Records provided Block Start

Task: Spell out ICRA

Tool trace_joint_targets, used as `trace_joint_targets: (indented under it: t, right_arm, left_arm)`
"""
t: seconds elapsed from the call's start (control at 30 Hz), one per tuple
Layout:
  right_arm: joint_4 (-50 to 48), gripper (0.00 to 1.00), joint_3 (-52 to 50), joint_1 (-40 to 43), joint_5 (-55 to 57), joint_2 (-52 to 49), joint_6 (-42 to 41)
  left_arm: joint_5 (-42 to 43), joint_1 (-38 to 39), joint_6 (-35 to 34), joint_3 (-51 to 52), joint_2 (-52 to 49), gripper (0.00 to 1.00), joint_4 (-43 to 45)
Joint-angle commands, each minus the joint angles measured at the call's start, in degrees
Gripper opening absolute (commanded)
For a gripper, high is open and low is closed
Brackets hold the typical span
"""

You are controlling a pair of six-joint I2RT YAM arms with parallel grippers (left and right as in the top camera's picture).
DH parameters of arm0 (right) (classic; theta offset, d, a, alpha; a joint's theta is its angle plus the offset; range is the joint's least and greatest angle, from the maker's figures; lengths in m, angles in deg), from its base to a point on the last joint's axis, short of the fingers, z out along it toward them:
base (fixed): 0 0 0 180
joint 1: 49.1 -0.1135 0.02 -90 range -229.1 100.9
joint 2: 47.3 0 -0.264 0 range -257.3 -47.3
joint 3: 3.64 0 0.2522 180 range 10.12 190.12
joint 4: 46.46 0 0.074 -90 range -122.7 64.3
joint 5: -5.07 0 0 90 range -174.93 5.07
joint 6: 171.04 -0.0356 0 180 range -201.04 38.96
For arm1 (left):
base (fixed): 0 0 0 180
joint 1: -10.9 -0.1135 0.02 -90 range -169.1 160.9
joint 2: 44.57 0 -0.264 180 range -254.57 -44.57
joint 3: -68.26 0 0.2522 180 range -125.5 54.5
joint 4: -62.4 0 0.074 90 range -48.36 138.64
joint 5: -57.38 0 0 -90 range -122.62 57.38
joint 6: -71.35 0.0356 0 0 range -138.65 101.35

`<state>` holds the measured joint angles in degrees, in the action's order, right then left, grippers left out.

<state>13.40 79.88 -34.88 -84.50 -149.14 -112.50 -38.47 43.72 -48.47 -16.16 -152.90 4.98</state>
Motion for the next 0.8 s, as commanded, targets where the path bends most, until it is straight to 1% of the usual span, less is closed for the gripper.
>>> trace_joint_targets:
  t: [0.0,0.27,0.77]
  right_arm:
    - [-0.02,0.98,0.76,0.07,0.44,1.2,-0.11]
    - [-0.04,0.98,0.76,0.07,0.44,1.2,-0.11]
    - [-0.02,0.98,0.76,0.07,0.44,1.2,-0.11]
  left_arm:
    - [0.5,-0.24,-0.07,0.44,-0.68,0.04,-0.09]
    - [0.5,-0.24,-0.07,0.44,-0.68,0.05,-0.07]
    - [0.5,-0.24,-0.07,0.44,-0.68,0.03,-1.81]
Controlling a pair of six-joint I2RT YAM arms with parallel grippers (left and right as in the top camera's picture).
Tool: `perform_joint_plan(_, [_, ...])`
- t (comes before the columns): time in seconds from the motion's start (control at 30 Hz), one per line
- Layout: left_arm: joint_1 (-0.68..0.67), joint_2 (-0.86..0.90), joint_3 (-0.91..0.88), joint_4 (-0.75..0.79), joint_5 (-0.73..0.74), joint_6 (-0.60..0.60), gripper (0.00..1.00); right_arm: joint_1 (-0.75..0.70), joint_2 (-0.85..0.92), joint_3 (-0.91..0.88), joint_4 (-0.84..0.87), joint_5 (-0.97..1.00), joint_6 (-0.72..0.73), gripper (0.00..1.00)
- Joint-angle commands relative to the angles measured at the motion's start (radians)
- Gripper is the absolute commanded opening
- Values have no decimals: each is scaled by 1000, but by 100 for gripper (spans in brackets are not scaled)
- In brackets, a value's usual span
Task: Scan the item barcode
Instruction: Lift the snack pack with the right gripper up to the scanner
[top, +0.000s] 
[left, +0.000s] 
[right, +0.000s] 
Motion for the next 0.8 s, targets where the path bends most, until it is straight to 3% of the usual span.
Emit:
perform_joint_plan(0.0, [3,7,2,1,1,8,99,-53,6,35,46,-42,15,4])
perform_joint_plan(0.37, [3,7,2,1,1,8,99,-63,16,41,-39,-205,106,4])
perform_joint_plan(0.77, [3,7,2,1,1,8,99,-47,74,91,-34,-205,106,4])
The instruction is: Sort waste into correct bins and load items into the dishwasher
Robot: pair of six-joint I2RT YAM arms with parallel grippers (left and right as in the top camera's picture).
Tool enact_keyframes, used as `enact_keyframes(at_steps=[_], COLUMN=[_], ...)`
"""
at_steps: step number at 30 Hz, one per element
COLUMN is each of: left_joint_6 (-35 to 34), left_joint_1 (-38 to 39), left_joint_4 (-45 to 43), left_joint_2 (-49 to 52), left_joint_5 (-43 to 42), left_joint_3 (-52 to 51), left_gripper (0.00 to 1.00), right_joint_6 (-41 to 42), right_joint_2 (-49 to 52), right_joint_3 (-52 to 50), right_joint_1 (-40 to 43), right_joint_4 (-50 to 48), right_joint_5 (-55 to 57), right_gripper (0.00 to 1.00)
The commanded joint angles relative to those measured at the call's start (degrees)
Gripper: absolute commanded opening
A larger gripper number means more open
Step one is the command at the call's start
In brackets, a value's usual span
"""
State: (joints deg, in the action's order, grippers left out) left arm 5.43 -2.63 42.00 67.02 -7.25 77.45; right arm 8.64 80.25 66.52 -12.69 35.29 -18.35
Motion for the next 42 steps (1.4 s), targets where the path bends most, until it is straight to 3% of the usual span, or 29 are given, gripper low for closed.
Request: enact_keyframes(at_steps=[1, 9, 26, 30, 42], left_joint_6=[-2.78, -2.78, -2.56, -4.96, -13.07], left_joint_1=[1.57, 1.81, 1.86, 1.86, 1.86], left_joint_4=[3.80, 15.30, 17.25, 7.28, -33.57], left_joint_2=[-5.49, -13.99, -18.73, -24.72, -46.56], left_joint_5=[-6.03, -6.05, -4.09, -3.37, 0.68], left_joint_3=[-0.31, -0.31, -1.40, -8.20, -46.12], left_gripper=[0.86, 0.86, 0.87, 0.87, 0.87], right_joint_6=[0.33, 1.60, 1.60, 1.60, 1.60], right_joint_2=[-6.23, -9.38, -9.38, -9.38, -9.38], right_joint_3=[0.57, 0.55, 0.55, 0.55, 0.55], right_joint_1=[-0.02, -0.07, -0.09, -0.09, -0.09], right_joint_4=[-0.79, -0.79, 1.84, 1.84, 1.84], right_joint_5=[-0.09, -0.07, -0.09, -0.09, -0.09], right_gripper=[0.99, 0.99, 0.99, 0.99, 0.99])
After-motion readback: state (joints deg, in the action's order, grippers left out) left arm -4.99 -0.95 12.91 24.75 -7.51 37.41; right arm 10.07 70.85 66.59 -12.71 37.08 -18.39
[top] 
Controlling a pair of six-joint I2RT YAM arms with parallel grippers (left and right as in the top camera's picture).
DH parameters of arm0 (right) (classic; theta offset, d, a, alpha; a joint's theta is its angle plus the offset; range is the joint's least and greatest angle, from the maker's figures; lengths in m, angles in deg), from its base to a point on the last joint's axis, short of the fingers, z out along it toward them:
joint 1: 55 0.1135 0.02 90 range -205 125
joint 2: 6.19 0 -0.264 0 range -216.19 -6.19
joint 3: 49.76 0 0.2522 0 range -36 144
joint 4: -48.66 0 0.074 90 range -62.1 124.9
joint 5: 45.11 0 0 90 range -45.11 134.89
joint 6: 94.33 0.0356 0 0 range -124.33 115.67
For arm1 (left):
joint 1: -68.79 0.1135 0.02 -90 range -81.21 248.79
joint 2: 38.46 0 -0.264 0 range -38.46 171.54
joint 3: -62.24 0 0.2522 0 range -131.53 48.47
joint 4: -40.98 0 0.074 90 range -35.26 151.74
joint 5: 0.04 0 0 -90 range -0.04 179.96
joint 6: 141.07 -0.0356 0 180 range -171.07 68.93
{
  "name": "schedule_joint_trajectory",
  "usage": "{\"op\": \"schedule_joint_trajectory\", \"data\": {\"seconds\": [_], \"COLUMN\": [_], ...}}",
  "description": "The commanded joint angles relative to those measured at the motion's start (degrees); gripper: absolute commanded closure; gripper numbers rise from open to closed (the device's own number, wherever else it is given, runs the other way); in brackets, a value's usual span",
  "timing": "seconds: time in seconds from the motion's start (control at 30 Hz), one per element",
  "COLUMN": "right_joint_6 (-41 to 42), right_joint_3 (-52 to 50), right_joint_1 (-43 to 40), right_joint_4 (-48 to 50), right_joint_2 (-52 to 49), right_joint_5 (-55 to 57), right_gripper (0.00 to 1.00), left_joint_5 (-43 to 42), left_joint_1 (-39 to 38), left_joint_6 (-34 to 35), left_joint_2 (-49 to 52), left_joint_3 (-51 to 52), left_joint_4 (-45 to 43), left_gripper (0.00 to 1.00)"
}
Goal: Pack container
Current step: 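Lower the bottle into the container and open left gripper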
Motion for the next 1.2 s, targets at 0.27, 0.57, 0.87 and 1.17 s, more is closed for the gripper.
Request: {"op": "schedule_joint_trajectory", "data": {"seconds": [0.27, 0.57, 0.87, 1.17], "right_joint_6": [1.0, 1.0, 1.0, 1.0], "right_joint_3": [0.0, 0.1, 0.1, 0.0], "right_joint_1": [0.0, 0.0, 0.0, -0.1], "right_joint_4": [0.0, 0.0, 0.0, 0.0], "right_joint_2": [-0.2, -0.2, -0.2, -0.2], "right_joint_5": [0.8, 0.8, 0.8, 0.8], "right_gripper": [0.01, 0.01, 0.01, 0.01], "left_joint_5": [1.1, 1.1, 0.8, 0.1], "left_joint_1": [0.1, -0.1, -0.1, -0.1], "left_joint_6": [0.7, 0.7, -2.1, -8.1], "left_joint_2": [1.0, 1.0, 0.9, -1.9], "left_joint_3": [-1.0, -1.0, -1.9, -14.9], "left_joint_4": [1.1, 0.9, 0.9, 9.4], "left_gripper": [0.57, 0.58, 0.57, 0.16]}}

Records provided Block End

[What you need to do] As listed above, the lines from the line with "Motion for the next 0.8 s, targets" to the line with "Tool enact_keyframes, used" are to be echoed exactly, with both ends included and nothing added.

[Answer to this problem]
Motion for the next 0.8 s, targets where the path bends most, until it is straight to 3% of the usual span.
Emit:
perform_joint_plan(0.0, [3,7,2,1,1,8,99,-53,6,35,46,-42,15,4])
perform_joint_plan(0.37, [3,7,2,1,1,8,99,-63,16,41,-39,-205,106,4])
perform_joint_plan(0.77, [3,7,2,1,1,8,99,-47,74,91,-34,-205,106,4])
The instruction is: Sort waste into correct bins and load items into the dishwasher
Robot: pair of six-joint I2RT YAM arms with parallel grippers (left and right as in the top camera's picture).
Tool enact_keyframes, used as `enact_keyframes(at_steps=[_], COLUMN=[_], ...)`

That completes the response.